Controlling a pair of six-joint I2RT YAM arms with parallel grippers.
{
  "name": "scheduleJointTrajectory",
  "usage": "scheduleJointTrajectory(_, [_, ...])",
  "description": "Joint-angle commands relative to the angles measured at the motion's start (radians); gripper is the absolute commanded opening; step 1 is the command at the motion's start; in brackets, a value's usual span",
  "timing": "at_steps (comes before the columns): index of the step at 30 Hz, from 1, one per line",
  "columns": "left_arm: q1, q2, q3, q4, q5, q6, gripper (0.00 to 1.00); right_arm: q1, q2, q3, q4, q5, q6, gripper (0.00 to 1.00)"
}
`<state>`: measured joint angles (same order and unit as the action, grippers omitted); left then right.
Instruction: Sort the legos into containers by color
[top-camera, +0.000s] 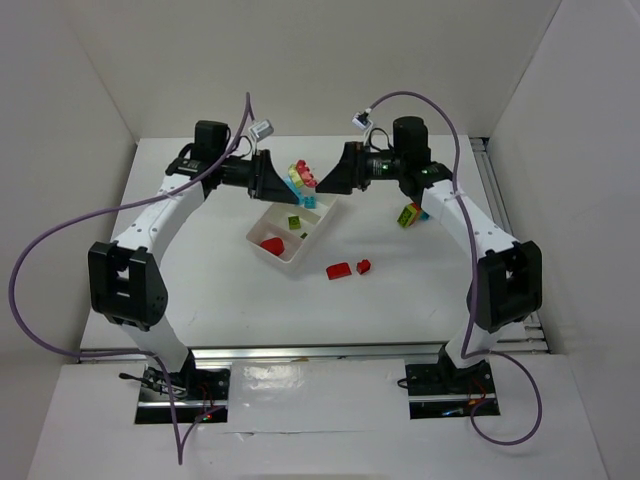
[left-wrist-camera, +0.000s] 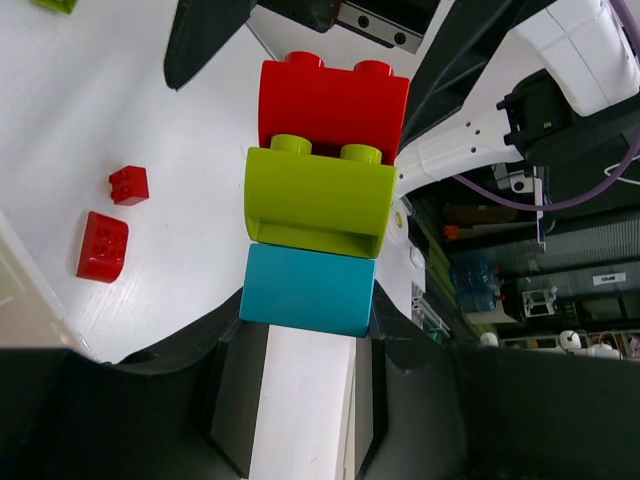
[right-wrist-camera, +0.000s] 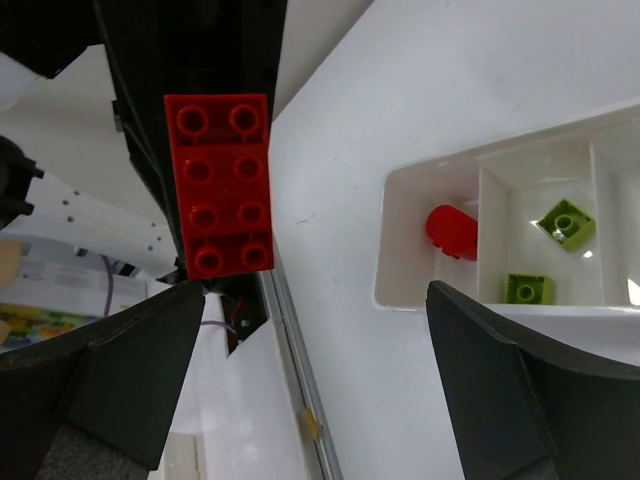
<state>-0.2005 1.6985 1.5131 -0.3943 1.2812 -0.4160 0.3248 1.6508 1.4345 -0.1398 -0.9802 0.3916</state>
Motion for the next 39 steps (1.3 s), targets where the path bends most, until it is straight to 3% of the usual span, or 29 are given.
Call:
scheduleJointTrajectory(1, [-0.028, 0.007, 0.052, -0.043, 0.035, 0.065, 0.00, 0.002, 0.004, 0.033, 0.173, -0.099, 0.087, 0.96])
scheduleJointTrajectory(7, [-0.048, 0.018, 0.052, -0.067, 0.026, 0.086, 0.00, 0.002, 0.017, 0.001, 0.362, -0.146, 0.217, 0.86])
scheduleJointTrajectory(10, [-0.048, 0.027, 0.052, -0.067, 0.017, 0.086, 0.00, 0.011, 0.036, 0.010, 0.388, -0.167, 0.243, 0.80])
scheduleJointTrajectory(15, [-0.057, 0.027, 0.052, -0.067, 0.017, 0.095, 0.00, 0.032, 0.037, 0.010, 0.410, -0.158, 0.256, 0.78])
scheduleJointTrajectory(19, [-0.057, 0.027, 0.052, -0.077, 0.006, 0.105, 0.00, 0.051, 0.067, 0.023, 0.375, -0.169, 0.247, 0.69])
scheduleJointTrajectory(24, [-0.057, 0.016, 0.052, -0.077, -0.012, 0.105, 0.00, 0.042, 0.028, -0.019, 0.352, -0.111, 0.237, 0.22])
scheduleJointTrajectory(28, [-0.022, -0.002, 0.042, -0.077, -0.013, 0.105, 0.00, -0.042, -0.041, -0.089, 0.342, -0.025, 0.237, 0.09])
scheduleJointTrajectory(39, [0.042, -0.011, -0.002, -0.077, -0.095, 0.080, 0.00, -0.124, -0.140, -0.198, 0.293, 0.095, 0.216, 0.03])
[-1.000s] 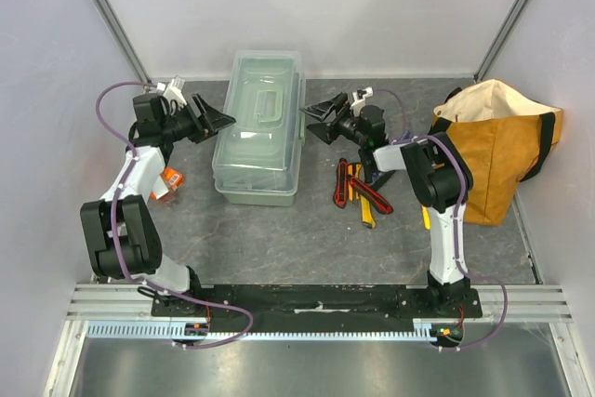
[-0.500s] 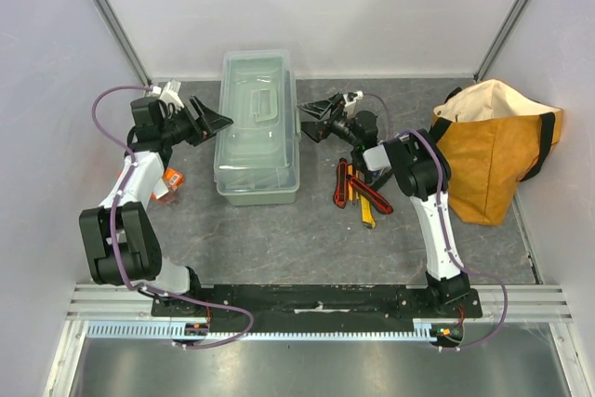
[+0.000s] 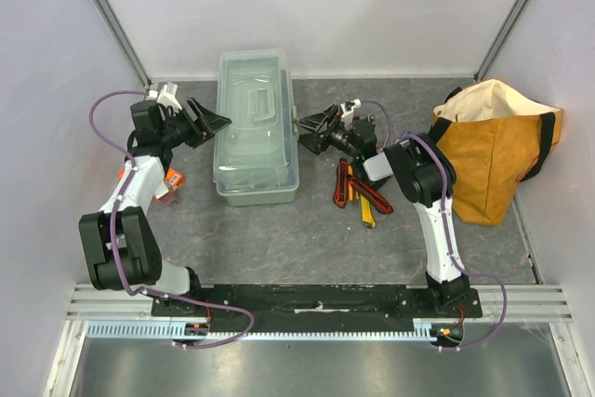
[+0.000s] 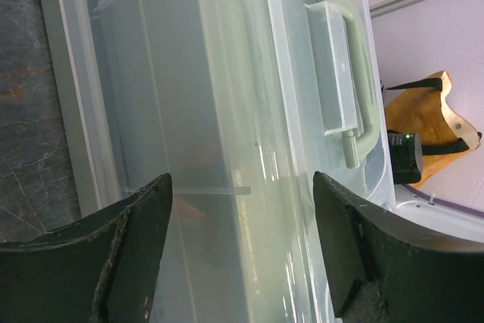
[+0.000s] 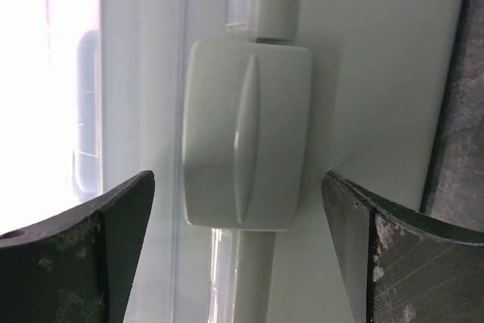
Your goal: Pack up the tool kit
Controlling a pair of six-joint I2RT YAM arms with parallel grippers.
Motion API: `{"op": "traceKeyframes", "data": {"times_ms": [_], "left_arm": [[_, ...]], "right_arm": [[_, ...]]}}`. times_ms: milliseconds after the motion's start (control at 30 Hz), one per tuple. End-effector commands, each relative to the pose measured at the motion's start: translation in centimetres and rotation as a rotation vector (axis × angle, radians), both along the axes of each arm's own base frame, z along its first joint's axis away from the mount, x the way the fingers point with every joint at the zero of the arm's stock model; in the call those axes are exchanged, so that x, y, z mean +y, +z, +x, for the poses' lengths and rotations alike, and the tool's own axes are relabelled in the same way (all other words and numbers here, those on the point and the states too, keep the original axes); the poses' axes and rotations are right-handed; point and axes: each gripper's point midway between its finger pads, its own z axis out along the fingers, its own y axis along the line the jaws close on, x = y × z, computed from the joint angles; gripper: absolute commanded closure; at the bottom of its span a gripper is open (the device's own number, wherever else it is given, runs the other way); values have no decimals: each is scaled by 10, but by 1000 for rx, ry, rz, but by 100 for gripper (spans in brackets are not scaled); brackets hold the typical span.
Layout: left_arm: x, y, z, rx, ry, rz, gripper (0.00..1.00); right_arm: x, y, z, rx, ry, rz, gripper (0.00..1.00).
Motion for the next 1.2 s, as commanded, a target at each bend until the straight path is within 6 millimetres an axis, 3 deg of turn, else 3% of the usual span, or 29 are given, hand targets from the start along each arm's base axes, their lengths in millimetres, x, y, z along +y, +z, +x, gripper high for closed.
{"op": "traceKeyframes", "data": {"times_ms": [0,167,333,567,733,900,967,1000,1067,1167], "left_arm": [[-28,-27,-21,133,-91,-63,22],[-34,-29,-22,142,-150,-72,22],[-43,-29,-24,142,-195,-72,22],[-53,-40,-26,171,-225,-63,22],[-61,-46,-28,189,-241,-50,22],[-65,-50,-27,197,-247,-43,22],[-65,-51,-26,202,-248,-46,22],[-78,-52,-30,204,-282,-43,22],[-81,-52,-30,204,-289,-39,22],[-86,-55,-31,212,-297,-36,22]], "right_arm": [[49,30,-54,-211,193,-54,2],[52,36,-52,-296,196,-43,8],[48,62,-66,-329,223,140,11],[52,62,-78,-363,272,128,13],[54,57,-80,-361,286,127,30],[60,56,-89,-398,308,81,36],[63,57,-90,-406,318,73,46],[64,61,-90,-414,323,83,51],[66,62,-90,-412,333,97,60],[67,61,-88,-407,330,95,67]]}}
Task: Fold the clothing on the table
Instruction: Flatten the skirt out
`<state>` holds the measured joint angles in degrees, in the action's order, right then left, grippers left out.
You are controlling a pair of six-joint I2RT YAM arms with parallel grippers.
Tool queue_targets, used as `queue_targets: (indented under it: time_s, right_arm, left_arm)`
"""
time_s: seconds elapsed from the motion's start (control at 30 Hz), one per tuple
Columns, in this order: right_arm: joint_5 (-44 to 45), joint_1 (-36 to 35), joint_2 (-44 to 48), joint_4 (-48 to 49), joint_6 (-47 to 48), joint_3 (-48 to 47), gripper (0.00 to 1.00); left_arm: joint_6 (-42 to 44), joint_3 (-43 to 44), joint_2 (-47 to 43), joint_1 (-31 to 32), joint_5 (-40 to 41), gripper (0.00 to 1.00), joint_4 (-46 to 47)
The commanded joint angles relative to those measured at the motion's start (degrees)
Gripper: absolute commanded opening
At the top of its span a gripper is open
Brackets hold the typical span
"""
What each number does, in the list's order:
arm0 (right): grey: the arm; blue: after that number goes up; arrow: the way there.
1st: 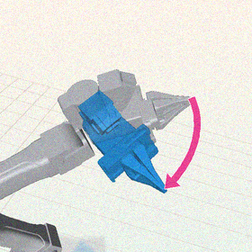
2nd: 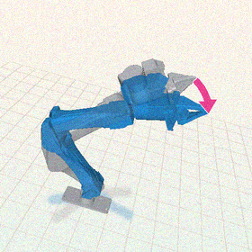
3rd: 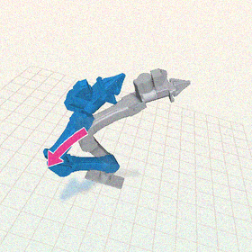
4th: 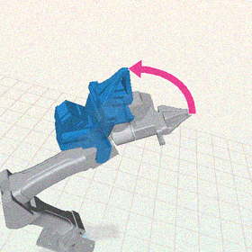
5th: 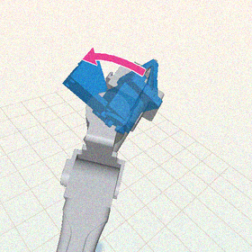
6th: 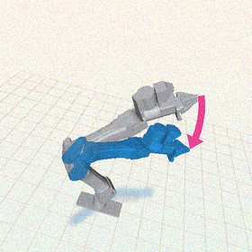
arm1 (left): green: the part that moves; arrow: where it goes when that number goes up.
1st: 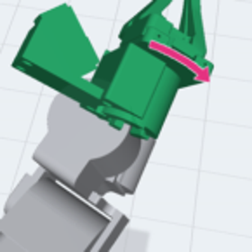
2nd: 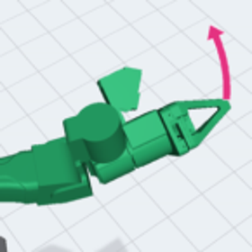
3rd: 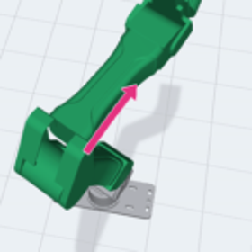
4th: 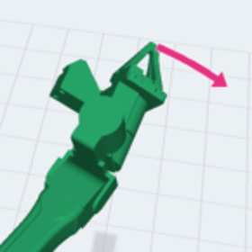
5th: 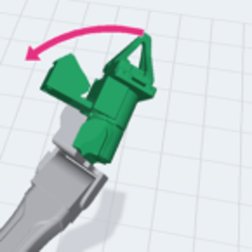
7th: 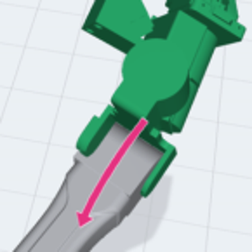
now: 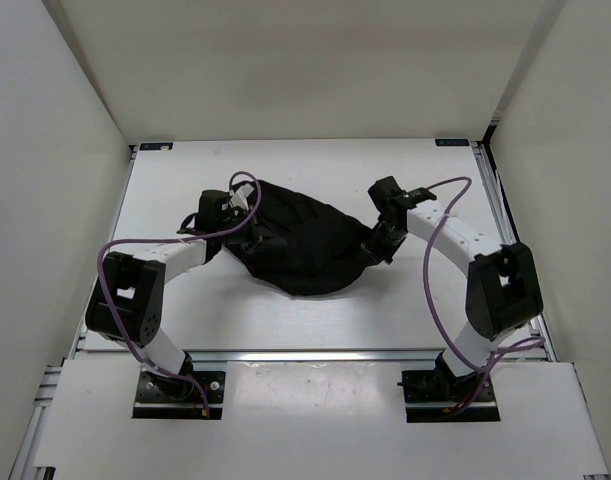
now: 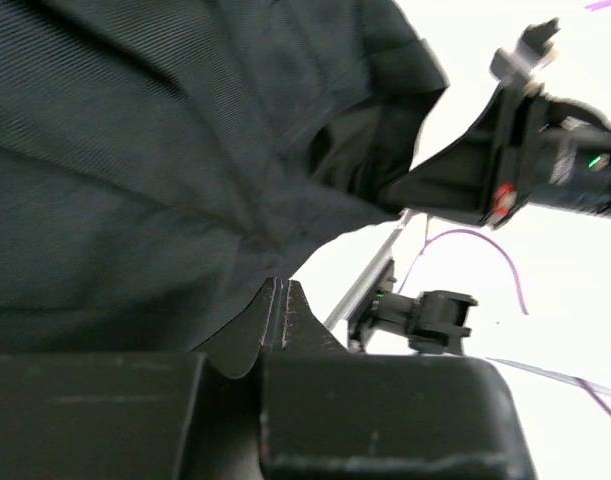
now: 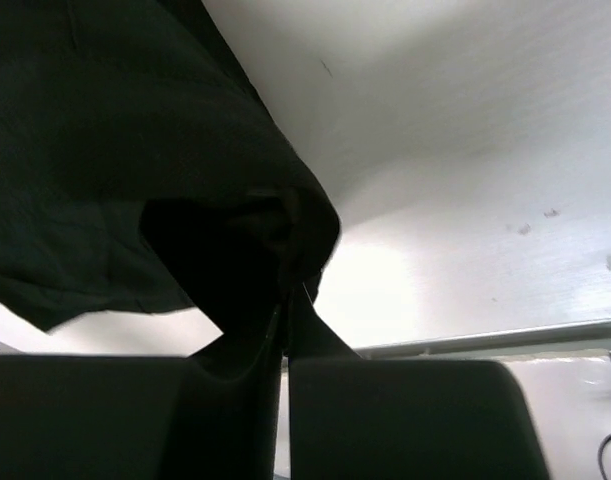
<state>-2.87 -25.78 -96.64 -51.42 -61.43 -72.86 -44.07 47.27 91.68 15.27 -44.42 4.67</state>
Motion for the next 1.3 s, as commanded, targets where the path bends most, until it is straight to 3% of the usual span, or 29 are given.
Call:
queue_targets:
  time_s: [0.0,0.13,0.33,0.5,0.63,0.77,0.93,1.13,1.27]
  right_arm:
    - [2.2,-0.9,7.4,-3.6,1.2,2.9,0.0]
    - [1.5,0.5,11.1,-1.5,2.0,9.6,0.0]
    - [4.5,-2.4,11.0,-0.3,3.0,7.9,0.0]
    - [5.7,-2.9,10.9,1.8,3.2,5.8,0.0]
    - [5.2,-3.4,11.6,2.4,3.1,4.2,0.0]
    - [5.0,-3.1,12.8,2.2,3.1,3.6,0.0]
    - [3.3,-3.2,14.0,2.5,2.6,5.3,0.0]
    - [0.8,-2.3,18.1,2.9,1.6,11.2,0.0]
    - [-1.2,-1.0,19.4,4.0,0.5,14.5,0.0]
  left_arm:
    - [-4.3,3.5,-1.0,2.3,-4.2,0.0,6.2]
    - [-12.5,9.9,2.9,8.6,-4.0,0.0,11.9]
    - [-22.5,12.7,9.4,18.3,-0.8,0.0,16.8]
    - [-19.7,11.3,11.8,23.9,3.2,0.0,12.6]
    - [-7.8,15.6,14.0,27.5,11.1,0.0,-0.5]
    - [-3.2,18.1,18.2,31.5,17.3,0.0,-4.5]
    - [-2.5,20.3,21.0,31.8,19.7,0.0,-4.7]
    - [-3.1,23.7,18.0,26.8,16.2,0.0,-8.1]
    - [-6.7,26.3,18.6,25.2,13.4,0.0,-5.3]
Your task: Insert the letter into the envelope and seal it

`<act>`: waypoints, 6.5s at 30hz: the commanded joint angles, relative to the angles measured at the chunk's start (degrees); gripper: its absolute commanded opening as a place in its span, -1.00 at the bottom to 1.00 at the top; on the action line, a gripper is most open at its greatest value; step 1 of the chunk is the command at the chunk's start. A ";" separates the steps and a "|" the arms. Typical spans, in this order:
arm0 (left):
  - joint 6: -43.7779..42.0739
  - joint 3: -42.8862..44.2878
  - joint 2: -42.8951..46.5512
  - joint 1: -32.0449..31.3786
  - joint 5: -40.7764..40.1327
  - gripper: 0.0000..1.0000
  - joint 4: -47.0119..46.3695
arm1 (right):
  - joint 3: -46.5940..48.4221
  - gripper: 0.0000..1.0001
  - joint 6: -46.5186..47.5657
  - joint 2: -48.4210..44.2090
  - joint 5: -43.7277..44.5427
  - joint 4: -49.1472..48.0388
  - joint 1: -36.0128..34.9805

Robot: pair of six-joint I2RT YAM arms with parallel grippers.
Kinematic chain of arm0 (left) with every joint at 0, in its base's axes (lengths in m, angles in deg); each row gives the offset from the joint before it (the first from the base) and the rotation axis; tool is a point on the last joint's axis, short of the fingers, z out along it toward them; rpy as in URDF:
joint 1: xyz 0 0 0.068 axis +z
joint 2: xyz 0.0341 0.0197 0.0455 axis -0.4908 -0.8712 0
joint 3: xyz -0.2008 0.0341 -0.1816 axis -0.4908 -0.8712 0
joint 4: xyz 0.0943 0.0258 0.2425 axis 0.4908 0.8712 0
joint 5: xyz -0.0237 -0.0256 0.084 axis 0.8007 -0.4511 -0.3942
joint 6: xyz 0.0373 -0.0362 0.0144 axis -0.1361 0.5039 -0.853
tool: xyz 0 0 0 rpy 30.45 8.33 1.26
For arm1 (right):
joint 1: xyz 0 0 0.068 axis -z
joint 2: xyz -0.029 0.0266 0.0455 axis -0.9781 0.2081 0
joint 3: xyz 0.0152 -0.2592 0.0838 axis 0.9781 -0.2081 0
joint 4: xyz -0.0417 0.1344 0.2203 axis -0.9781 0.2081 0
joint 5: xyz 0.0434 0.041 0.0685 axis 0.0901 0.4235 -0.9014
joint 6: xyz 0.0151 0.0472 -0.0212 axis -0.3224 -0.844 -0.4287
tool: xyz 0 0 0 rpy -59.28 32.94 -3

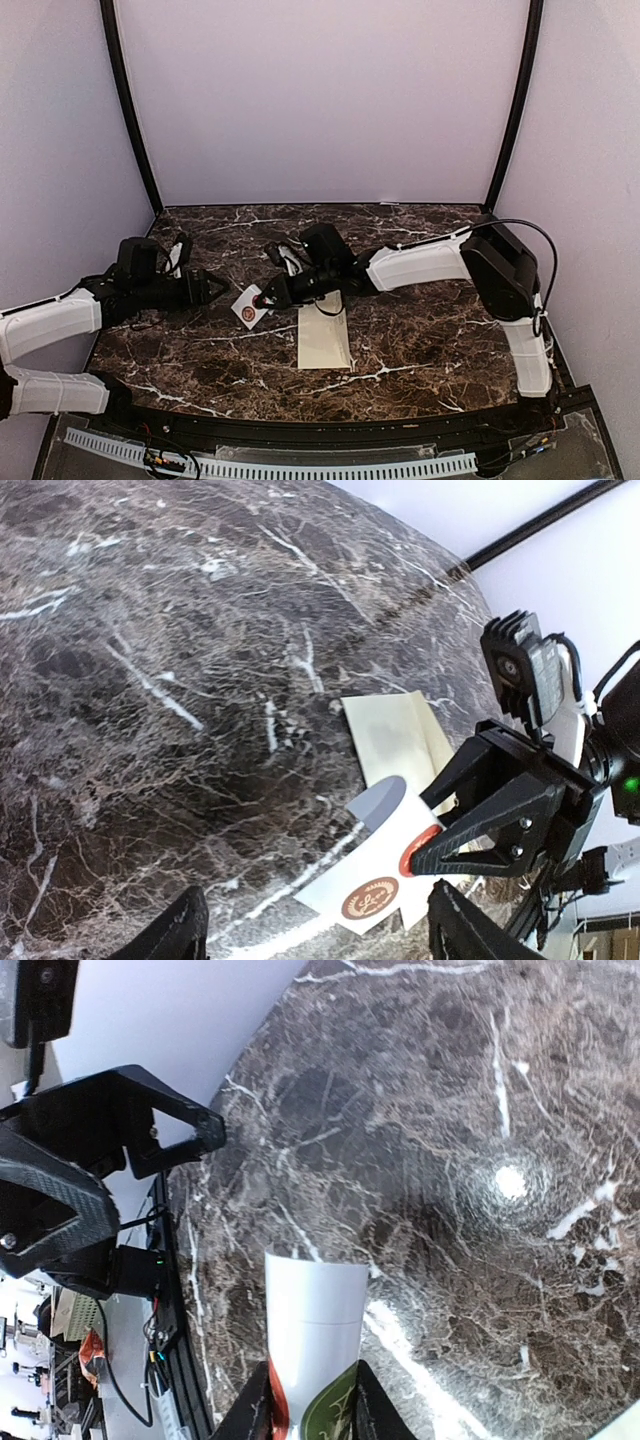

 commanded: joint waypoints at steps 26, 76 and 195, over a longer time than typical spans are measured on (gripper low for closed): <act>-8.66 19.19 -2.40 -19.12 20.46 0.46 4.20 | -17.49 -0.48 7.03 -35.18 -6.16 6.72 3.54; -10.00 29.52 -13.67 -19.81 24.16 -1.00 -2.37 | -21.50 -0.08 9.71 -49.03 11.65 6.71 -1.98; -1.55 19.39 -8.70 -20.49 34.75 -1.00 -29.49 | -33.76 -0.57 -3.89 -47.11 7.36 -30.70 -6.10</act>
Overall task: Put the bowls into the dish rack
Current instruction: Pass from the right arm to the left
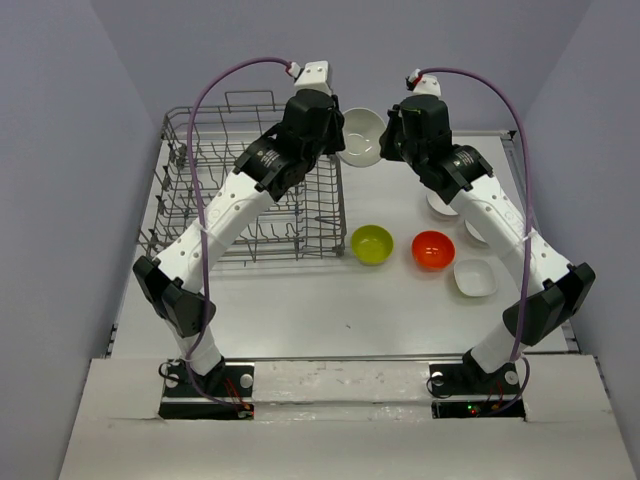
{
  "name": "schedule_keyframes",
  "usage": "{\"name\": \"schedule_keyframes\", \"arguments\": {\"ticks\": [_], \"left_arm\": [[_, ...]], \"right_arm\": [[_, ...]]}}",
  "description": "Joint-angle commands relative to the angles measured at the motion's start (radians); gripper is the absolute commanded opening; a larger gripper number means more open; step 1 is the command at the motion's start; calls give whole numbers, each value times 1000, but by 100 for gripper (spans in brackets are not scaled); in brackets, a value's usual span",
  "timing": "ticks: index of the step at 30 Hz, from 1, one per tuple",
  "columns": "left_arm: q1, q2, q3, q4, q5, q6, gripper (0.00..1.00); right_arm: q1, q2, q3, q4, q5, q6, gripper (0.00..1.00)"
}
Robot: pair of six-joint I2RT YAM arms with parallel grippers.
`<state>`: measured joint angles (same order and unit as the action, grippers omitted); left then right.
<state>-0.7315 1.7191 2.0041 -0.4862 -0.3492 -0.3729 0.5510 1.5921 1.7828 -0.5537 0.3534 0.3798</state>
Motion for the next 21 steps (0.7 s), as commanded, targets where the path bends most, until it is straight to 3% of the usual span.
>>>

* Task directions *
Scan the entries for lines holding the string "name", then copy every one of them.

* Solution *
  "name": "scheduleJointTrajectory",
  "name": "schedule_keyframes",
  "usage": "{\"name\": \"schedule_keyframes\", \"arguments\": {\"ticks\": [_], \"left_arm\": [[_, ...]], \"right_arm\": [[_, ...]]}}",

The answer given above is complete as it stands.